J'aimerais pouvoir écrire que c'est de cette façon que le cas de M. James Philimore a trouvé une conclusion plus ou moins digne mais je dois à la vérité d'ajouter que l'affaire a connu un épilogue extrêmement surprenant.
Quelques mois plus tard, l'ancien garçon de laboratoire, bien visible, a été retrouvé dans la mansarde sordide qu'il partageait avec une chanteuse de beuglant. Une créature qui, si j'en crois la photographie qu'il m'a été donné de voir, était une des plus belles femmes que... enfin, soit !

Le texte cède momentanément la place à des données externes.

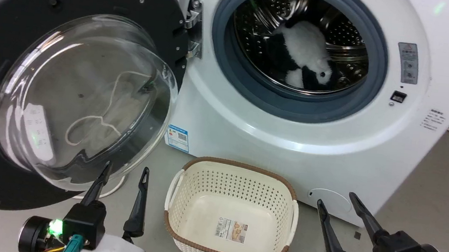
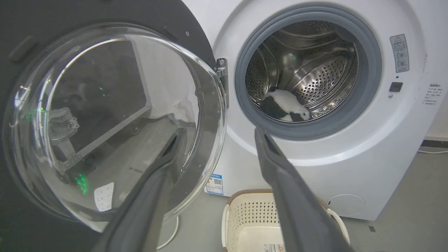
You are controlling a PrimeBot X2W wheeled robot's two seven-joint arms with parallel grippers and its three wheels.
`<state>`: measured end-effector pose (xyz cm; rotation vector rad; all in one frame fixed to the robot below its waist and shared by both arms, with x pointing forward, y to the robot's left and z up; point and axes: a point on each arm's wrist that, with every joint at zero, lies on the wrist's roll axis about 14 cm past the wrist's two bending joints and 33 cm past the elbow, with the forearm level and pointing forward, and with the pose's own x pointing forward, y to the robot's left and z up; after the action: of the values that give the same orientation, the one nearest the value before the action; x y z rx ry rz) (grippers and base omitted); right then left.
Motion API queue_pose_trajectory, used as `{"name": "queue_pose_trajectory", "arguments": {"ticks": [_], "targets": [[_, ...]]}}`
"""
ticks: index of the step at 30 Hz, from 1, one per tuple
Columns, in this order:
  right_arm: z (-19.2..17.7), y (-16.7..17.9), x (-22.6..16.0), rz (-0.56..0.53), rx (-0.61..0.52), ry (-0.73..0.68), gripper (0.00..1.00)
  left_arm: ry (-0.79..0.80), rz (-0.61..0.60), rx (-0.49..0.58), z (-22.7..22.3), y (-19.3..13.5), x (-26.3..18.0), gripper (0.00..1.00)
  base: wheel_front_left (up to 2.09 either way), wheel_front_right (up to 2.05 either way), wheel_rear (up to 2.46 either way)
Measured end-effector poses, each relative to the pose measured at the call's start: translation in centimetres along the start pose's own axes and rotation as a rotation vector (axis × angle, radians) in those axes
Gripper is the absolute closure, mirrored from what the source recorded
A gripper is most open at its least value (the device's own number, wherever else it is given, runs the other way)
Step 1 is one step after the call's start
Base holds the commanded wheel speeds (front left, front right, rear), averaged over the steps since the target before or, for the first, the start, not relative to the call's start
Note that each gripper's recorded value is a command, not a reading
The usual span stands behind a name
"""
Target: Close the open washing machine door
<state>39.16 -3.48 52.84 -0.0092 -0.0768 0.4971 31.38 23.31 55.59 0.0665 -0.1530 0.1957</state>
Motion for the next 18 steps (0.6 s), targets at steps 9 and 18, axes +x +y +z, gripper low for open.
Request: {"name": "queue_pose_trajectory", "arguments": {"ticks": [9, 18], "targets": [[0.1, 1.3, 0.7, 0.043, 0.005, -0.013, 0.0, -0.023, 0.022, 0.008, 0.5, 0.7, -0.7, 0.0, 0.0, 0.0, 0.0], [0.0, 2.7, 1.3, 0.086, 0.018, -0.024, 0.0, -0.046, 0.055, 0.018, 1.0, 1.6, -1.5, 0.0, 0.0, 0.0, 0.0]]}}
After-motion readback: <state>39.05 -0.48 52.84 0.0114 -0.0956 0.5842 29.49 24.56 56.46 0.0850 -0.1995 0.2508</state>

Lorsque Sherlock Holmes demanda à le rencontrer, M. James Philimore raconta toute son histoire. Celle-ci peut se résumer de la façon suivante: quand sa femme, rongée par l'inquiétude, avait frappé à la porte du bureau de M. James Philimore, ce dernier, à bout de nerfs, se préparait à s'enfuir par la fenêtre, n'emportant, dans sa hâte, que quelques vêtements de rechange. Il n'eut que le temps de cacher ceux-ci entre le fauteuil et le mur avant de suivre, je cite, sa "mégère d'épouse". Le seuil à peine franchi, il improvisa rapidement un plan. Balbutiant de vagues paroles à propos d'un parapluie oublié, il retourna dans la maison, se cacha dans un placard donnant sur le hall d'entrée et, au moment où sa femme partit à sa recherche dans le cabinet de travail , il fila rejoindre sa maîtresse.
Après cet épisode, il me faut l'avouer, mon ami ne fit plus jamais allusion au cas de M. James Philimore. Pas plus, d'ailleurs, qu'à l'hypothétique attentat au camembert contre la personne du premier ministre.